## Activity
Stop after the line with "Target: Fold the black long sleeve". Up to that point, output every line of the listing below exactly from the first one onward, skipping pictures.

>>>>

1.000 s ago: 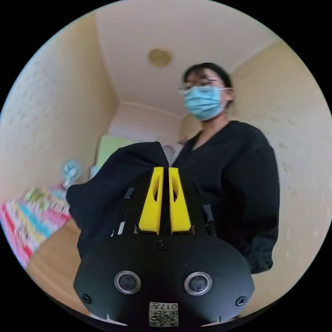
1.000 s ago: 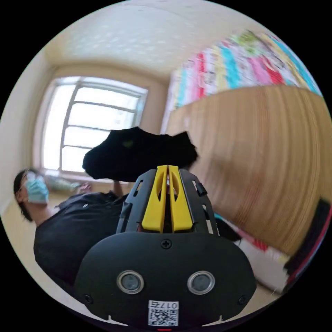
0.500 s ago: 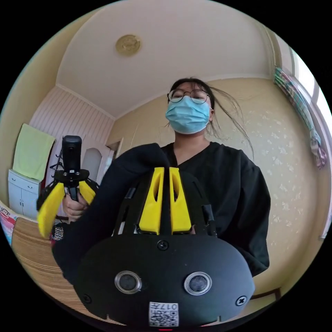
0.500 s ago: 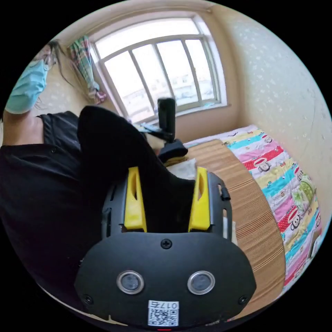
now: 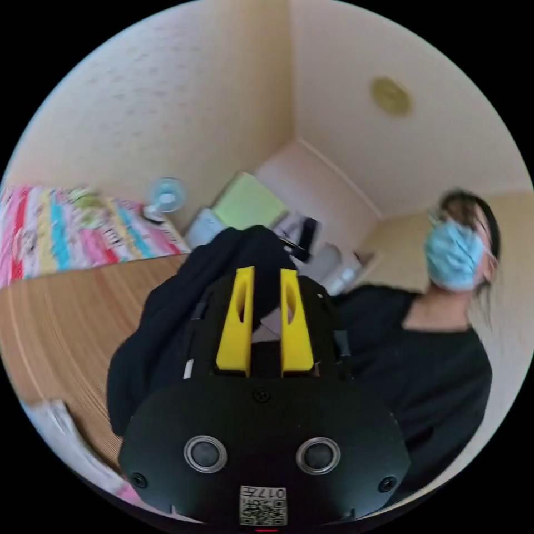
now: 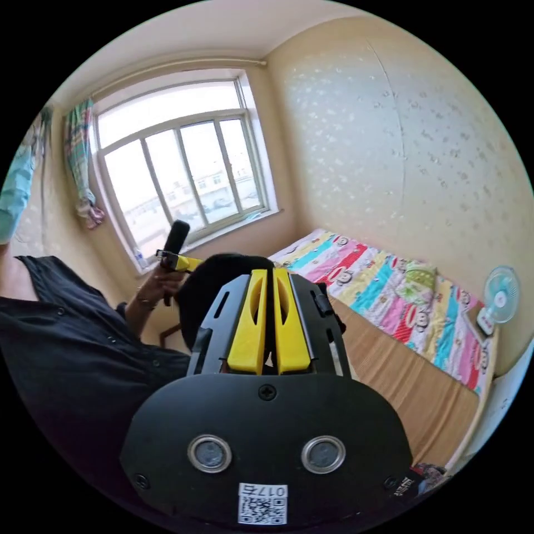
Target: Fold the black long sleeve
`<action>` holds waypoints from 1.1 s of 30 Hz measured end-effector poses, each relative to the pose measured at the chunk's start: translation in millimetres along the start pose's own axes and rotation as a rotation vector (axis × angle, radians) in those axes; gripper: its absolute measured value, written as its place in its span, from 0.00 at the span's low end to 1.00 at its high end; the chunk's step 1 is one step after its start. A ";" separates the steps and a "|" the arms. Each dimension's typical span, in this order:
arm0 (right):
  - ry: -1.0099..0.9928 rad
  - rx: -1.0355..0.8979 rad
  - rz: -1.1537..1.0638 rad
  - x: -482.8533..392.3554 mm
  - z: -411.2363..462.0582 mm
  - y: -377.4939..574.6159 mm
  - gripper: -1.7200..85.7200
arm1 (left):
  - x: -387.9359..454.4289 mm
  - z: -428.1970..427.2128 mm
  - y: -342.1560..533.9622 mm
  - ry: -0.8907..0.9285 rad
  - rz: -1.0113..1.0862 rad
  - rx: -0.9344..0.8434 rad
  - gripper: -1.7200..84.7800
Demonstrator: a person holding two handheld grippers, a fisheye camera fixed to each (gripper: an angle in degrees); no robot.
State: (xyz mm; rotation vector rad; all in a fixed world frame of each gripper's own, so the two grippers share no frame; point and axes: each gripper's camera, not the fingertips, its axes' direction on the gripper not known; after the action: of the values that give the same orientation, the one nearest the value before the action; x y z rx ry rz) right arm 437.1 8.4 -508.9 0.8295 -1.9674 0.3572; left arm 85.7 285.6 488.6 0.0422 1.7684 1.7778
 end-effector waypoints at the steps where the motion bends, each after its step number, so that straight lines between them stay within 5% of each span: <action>1: 0.040 -0.002 -0.016 -8.6 5.2 -4.0 0.05 | -3.0 10.9 7.0 -0.094 -0.033 0.048 0.16; 9: 0.209 0.008 -0.078 -72.2 59.4 -50.1 0.05 | 28.1 133.0 6.1 -0.137 0.023 0.055 0.21; 24: 0.264 -0.124 0.061 -110.2 112.7 -140.2 0.05 | 69.3 271.5 1.4 -0.692 0.155 0.124 0.26; 29: 0.271 -0.083 0.104 -126.2 109.3 -144.5 0.05 | 54.8 304.1 13.6 -0.947 0.197 0.192 0.12; 33: 0.207 -0.077 0.108 -92.2 92.1 -143.6 0.05 | 54.3 271.8 21.9 -0.721 0.197 0.224 0.07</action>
State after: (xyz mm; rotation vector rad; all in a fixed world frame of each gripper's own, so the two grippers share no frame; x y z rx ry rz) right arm 505.0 -109.6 -647.0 0.6136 -1.8243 0.4115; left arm 152.6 554.2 514.7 0.8620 1.4349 1.4149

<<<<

## Answer box
1.000 s ago: 
1.000 s ago: 
0.500 s ago: 
0.500 s ago: 
now: 
now: 
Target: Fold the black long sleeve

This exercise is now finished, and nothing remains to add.